* To do
For each line below that contains the string "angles", copy that line.

━━ Raw data

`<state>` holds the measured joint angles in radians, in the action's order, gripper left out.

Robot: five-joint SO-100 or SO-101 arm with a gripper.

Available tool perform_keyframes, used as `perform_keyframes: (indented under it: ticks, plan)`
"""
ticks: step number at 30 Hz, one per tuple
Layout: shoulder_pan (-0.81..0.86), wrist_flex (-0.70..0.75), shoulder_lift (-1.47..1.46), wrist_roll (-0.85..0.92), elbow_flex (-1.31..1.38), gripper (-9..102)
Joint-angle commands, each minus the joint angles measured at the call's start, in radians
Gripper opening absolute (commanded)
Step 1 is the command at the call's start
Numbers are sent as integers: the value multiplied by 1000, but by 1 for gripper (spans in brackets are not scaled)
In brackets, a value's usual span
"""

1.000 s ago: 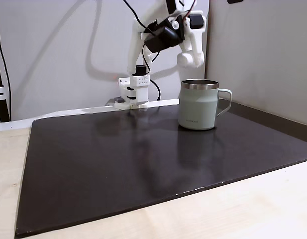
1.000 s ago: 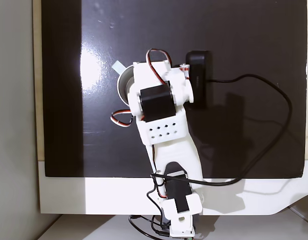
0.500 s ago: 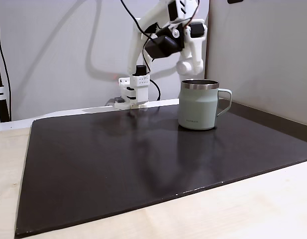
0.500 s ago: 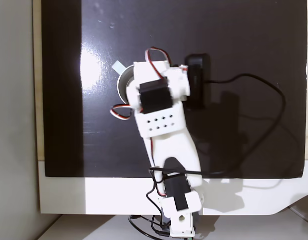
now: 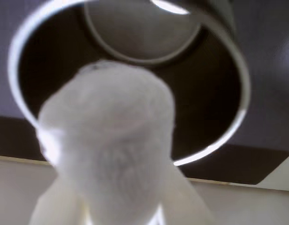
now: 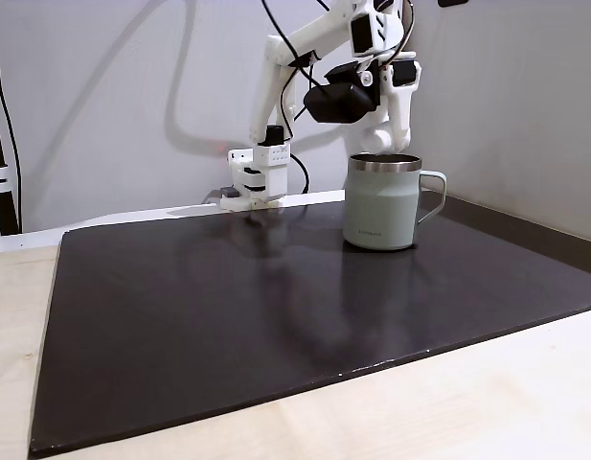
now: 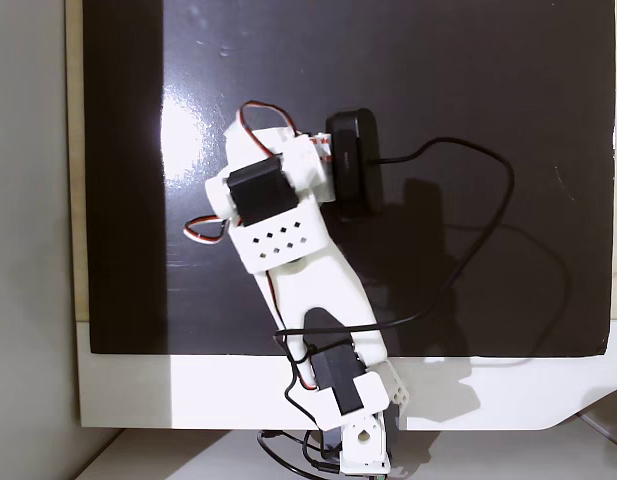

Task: Grasp a gauze and put it in the cup.

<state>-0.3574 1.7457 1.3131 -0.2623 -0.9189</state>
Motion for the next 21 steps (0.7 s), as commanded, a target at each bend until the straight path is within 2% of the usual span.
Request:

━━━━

* Answer for this exercise
`<state>` holds the measured joint angles in radians, in the action's order, gripper left out.
Joint-angle commands, each minus the joint angles measured at the call's start, in radians

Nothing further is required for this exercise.